Over 60? Look for these Vision Changes - Smart Vision Labs

As we get older, our eyes also age, but you can safeguard your vision by looking for negative changes. While aging is inevitable, a loss of vision can often be halted. Many eye health problems have warning signs that will alert you to potential problems and allow you to take the necessary steps to correct them.

Presbyopia

Although the name might sound scary, this is a harmless condition that affects about 1 in 11 Americans over the age of 60. Basically, it’s a decreased ability of the eyes to focus on close objects. This is a normal result of aging, as the lenses inside your eyes harden. When your eyes lose some of this flexibility, the lenses can no longer change shape to focus on objects that are close to you.

You may try to compensate by holding reading material farther away from your eyes, but this isn’t the best solution. A vision exam and corrective eyeglasses can help to improve this condition. You may do well with reading glasses or multifocal eyeglasses if your distance vision is affected by other vision issues.
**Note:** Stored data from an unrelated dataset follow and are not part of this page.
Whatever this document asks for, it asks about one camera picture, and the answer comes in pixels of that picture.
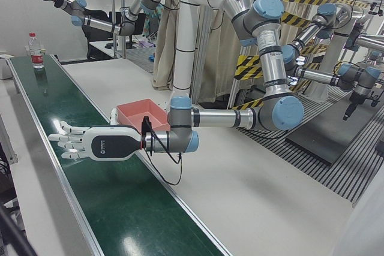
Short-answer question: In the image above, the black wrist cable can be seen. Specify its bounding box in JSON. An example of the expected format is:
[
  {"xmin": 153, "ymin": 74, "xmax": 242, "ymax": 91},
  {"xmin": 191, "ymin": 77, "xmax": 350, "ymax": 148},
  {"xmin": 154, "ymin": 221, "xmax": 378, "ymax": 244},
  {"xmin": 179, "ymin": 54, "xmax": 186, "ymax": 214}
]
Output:
[{"xmin": 143, "ymin": 129, "xmax": 184, "ymax": 186}]

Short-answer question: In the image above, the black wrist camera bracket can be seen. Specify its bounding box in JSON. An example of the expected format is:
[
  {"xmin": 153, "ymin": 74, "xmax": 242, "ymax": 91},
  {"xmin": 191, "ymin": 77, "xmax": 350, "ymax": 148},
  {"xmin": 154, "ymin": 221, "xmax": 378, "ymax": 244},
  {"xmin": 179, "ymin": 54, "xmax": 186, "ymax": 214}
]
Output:
[{"xmin": 140, "ymin": 116, "xmax": 154, "ymax": 152}]

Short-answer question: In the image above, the clear water bottle red label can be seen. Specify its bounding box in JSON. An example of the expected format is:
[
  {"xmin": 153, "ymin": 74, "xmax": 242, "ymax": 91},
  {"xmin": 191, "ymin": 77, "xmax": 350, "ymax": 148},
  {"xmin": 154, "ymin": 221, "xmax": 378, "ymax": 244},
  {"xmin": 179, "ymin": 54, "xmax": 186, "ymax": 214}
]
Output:
[{"xmin": 28, "ymin": 32, "xmax": 46, "ymax": 70}]

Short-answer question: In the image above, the pink plastic basket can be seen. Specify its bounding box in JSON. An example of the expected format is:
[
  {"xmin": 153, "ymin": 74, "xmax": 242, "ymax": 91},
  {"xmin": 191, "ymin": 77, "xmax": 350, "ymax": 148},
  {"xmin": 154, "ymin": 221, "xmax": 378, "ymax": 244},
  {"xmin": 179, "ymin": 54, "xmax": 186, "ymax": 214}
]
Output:
[{"xmin": 116, "ymin": 97, "xmax": 170, "ymax": 134}]

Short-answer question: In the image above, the black tripod leg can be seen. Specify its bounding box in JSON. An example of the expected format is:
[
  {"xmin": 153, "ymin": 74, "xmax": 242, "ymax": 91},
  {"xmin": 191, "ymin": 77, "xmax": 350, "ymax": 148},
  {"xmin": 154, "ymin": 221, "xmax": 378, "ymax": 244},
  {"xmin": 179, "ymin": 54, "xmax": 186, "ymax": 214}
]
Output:
[{"xmin": 0, "ymin": 206, "xmax": 38, "ymax": 256}]

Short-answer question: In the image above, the black computer monitor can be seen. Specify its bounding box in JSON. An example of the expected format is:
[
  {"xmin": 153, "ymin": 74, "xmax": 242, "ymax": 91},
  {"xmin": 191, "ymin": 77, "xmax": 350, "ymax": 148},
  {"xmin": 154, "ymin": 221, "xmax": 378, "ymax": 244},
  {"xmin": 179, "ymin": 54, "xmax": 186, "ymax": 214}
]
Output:
[{"xmin": 109, "ymin": 11, "xmax": 146, "ymax": 50}]

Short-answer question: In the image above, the colourful patterned cloth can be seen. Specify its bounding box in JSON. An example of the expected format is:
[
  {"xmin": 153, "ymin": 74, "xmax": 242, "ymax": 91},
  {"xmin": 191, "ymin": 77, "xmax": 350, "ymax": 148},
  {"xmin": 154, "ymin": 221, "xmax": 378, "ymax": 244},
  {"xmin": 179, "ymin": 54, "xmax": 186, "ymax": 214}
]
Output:
[{"xmin": 143, "ymin": 4, "xmax": 164, "ymax": 38}]

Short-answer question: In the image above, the beige curtain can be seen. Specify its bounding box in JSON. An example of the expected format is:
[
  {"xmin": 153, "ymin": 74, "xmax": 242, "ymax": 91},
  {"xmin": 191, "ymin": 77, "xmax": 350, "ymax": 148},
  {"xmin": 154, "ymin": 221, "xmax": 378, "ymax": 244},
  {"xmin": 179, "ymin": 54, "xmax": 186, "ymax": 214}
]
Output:
[{"xmin": 196, "ymin": 6, "xmax": 241, "ymax": 109}]

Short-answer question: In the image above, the white and black hand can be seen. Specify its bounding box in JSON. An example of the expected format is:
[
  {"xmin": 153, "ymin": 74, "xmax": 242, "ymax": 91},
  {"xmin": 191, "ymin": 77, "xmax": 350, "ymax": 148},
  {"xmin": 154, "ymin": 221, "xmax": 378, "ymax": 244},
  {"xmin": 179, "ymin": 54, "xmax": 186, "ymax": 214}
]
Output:
[{"xmin": 47, "ymin": 108, "xmax": 143, "ymax": 162}]

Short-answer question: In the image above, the beige folded cloth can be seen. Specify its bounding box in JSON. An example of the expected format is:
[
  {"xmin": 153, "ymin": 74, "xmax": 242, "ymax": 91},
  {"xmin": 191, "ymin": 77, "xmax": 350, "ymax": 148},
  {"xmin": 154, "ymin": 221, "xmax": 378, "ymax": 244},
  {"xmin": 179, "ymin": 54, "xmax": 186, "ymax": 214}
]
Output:
[{"xmin": 152, "ymin": 1, "xmax": 181, "ymax": 92}]

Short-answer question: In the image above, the white background robot pedestal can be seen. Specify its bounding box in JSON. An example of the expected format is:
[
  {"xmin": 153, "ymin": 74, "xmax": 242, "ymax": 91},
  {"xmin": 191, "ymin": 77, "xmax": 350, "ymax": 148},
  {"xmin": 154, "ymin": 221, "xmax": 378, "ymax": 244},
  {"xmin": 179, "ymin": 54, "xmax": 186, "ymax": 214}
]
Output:
[{"xmin": 308, "ymin": 4, "xmax": 362, "ymax": 101}]

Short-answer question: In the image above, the perforated metal board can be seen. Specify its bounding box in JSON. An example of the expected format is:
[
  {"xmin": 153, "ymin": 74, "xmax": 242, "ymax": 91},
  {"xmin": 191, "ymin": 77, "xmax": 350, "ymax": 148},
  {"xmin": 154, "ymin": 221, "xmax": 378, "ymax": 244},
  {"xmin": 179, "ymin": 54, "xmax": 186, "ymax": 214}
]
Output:
[{"xmin": 125, "ymin": 47, "xmax": 157, "ymax": 74}]

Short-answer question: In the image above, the black base platform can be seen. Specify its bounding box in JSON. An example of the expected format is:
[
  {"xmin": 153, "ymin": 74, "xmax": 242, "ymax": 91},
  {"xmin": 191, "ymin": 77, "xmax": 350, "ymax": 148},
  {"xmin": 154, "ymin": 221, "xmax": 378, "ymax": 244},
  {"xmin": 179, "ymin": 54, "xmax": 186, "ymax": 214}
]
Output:
[{"xmin": 284, "ymin": 107, "xmax": 382, "ymax": 167}]

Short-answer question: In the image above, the black office chair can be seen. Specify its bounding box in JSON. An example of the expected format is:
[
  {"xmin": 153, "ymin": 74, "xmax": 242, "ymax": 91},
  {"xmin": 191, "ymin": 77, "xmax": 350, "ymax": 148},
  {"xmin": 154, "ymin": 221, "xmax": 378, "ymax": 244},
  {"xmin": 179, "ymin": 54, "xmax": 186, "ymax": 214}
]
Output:
[{"xmin": 81, "ymin": 10, "xmax": 116, "ymax": 61}]

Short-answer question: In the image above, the black white striped mat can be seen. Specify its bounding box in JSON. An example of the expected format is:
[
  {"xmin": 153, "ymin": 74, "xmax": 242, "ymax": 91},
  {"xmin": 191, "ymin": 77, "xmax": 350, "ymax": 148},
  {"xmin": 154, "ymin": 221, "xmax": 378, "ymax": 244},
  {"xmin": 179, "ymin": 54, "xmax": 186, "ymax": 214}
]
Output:
[{"xmin": 236, "ymin": 82, "xmax": 384, "ymax": 203}]

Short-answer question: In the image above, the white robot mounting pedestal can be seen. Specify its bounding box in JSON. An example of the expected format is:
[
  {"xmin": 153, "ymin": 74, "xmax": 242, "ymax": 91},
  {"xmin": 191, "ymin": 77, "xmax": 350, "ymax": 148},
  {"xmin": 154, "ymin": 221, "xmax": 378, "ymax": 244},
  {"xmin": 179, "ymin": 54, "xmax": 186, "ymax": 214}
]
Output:
[{"xmin": 146, "ymin": 0, "xmax": 256, "ymax": 110}]

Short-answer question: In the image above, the green conveyor belt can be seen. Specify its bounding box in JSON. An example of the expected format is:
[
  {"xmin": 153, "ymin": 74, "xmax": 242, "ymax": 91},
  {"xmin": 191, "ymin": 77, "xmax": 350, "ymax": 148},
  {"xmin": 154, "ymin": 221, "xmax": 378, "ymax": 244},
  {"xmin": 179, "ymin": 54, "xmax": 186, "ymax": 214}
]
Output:
[{"xmin": 6, "ymin": 54, "xmax": 233, "ymax": 256}]

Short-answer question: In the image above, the aluminium profile leg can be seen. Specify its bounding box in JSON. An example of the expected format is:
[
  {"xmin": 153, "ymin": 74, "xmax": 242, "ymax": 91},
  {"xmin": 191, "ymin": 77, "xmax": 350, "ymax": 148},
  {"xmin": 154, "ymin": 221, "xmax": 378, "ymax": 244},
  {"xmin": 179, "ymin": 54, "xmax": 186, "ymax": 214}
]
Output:
[{"xmin": 0, "ymin": 113, "xmax": 18, "ymax": 164}]

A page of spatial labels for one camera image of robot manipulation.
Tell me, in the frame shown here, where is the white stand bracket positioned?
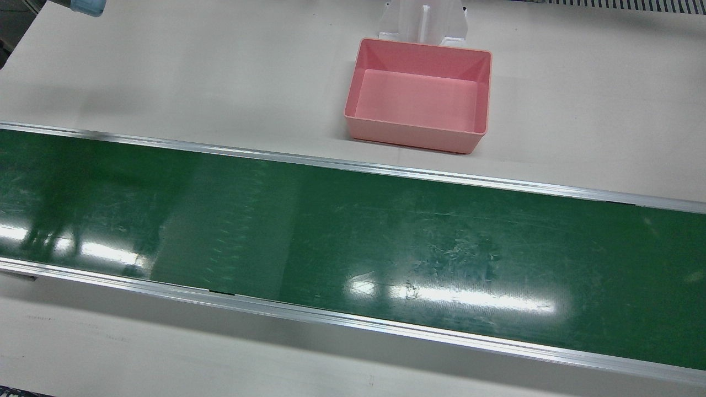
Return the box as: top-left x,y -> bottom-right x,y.
378,0 -> 469,46

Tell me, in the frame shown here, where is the grey slatted panel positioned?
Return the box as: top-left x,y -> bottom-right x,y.
513,0 -> 706,15

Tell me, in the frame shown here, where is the green conveyor belt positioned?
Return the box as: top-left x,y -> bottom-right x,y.
0,130 -> 706,371

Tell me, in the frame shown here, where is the pink plastic box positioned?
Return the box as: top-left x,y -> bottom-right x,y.
344,37 -> 493,155

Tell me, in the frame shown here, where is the aluminium conveyor rail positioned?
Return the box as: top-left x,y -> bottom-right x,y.
0,256 -> 706,387
0,121 -> 706,215

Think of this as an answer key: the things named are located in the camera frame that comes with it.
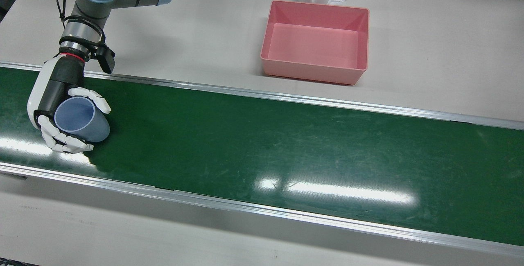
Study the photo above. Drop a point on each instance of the pink plastic box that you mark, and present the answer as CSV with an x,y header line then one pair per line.
x,y
315,41

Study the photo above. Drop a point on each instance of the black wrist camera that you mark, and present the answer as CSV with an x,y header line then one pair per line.
x,y
107,59

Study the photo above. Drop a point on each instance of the green conveyor belt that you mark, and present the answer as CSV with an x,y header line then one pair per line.
x,y
286,143

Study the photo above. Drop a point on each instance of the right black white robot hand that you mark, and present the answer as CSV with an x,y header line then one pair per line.
x,y
45,90

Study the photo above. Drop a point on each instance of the blue plastic cup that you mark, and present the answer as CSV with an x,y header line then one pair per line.
x,y
93,129

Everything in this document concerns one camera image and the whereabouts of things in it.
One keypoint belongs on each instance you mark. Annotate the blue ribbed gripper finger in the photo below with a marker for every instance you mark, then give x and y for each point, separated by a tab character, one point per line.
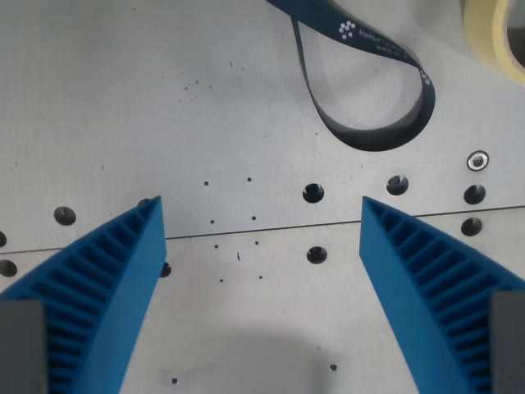
402	287
123	287

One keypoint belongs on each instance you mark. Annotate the silver hex socket screw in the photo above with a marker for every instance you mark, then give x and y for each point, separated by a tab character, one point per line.
477	160

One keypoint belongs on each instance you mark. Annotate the yellow masking tape roll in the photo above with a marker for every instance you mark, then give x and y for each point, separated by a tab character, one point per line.
490	33

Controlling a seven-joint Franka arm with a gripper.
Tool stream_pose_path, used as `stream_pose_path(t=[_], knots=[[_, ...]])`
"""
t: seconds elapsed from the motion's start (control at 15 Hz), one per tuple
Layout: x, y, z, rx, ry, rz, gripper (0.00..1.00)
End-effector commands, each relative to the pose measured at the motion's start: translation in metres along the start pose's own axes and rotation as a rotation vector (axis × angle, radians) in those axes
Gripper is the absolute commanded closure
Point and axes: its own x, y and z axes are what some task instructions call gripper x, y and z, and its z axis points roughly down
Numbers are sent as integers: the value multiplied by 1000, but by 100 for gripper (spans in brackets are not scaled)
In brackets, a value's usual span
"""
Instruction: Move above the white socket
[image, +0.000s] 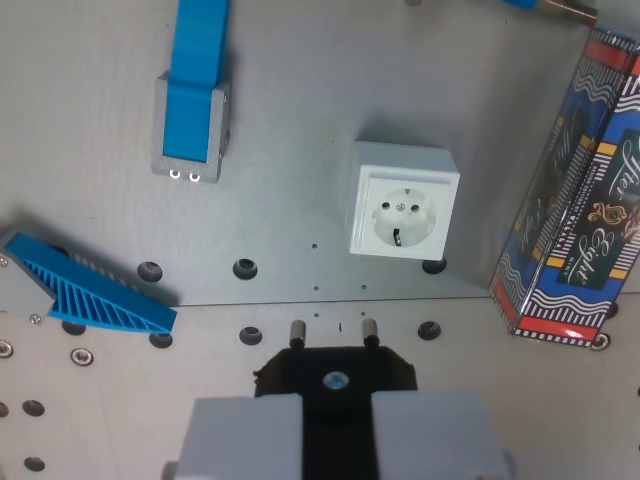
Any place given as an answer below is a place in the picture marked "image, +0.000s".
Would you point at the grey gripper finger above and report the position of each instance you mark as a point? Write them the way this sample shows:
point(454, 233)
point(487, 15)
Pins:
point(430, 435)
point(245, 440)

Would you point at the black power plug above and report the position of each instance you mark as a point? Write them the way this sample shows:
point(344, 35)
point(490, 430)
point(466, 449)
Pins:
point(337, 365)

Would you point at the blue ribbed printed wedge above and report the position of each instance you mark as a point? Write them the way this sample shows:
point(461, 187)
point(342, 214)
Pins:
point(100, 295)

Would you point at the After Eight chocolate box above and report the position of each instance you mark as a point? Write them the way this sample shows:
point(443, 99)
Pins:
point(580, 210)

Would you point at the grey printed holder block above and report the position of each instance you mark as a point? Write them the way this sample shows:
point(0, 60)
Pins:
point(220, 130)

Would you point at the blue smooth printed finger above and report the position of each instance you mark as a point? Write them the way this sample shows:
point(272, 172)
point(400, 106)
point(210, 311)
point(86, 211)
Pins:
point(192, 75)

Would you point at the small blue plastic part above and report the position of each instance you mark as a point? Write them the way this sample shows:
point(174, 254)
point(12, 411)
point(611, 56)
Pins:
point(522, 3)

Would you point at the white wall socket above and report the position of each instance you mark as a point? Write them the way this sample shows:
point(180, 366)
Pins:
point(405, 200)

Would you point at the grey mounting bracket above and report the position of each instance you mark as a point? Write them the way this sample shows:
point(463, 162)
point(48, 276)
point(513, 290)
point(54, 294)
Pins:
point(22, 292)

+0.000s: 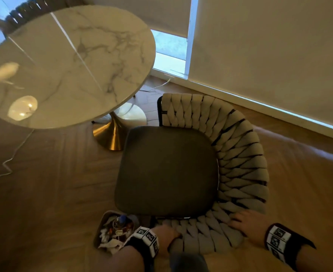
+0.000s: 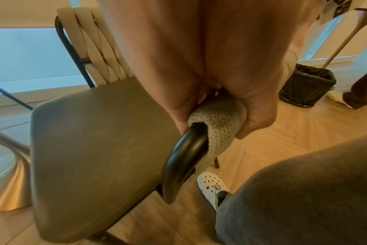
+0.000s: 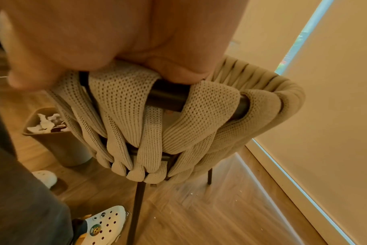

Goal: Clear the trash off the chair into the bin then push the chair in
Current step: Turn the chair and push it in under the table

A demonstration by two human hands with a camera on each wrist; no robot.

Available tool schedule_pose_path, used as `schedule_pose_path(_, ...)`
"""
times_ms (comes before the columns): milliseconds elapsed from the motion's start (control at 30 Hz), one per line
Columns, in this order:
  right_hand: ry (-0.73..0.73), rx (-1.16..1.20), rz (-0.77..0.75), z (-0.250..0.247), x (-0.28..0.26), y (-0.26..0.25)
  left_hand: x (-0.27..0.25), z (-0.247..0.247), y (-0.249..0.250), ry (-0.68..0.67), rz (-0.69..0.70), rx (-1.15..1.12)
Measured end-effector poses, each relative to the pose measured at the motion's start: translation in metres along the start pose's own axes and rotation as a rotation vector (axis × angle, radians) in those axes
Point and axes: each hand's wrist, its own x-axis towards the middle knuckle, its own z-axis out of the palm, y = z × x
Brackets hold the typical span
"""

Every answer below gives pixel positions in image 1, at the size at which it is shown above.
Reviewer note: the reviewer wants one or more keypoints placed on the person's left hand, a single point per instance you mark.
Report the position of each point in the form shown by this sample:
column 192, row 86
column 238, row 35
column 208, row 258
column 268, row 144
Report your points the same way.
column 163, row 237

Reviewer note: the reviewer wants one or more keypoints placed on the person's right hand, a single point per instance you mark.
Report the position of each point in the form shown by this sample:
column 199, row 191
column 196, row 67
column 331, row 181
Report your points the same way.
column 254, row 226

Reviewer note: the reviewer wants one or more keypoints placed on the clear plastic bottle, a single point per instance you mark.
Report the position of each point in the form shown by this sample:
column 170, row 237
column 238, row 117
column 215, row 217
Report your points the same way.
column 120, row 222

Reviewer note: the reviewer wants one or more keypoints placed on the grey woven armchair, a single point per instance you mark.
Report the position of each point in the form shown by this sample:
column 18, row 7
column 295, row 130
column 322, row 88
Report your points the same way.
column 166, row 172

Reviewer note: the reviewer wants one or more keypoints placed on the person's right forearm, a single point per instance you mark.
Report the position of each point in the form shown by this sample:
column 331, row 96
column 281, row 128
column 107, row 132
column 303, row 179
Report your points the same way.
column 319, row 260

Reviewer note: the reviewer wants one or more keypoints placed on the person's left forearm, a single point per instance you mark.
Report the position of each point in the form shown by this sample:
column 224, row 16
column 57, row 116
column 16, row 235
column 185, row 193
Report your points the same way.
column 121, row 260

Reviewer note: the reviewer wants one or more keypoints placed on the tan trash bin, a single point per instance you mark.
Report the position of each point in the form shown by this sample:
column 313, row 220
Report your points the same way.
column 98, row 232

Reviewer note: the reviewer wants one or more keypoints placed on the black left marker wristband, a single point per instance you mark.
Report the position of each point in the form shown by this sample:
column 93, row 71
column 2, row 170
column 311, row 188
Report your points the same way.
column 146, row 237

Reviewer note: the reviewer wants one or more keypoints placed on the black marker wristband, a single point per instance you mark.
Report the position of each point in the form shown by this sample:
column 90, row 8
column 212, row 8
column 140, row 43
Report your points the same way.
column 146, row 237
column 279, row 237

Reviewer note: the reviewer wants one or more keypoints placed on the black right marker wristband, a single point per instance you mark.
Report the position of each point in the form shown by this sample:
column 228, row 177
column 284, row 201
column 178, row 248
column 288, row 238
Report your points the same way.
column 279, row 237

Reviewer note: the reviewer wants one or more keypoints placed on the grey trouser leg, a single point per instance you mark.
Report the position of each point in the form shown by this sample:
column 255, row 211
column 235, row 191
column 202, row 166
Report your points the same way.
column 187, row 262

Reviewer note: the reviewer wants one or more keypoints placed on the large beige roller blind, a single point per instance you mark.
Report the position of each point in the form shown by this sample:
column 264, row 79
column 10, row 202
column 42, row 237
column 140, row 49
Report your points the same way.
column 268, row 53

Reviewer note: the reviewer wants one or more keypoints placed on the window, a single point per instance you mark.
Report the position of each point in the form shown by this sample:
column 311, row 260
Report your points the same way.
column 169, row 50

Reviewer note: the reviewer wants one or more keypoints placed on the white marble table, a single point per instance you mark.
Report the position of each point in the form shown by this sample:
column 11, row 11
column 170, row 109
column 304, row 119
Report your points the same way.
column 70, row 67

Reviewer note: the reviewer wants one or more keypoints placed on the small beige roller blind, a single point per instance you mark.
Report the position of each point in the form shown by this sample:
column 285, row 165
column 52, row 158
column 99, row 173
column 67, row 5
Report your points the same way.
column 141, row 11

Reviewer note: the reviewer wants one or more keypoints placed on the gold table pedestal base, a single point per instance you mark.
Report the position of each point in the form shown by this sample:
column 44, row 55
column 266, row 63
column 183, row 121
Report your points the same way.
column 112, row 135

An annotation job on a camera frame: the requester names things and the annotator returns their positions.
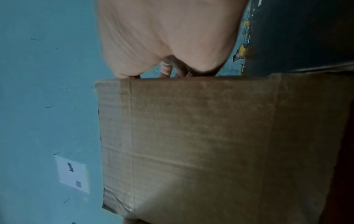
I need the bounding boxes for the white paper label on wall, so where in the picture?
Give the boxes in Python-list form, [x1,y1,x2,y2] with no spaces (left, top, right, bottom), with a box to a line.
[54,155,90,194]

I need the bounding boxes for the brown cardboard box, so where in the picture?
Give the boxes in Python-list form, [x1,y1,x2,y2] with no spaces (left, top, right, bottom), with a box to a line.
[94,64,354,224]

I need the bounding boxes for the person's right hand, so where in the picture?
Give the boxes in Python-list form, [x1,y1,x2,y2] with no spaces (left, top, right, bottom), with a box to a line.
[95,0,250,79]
Pupils Don’t React as Well

The pupils lose some of their ability to change shape as we age. Pupils are the center openings which allow light into the eyes. The pupils will react to high or low levels of light by becoming smaller or larger. After 60, they do not react as quickly to changes, which mean you might need more light to read or have problems driving at night.

The good news is that there are photochromic lenses and anti-reflective coatings for eyeglasses that can significantly minimize this normal part of the aging process.

Dry Eye

Dry eye is a result of the natural aging process, but it can negatively affect your vision if not treated. If your eyes are not producing enough tears or if the tears do not have the proper chemical composition, you may have an uncomfortable feeling in your eyes. They may be red, itchy, or your vision may be blurred.

This dryness can lead to damage of the eye tissue or scarring of the cornea, and both of these conditions can lead to impaired vision. Although dry eye cannot be cured, it can be successfully treated. Regular vision exams can help diagnose this problem and if treatment is started early, the problems associated with dry eye can be reduced or eliminated.

Cataracts

The lenses in the eyes are composed of water and protein, but as you age, some of the protein clumps together. This forms a cloud on the lens which can get larger and impair vision. While no one knows exactly why cataracts form, there are certain medical conditions that seem to contribute to their development.

If you have high blood pressure, are overweight, smoke, or have diabetes, you may be prone to cataract formation. On the positive side, some studies have shown that a diet high in fruits and vegetables may prevent certain types of cataracts.

Even though we will all age and our bodies will change, there are always steps to take to limit the negative effects to our eyes. Regular vision exams and a proactive approach to eye health are the best ways to maintain optimal eyesight.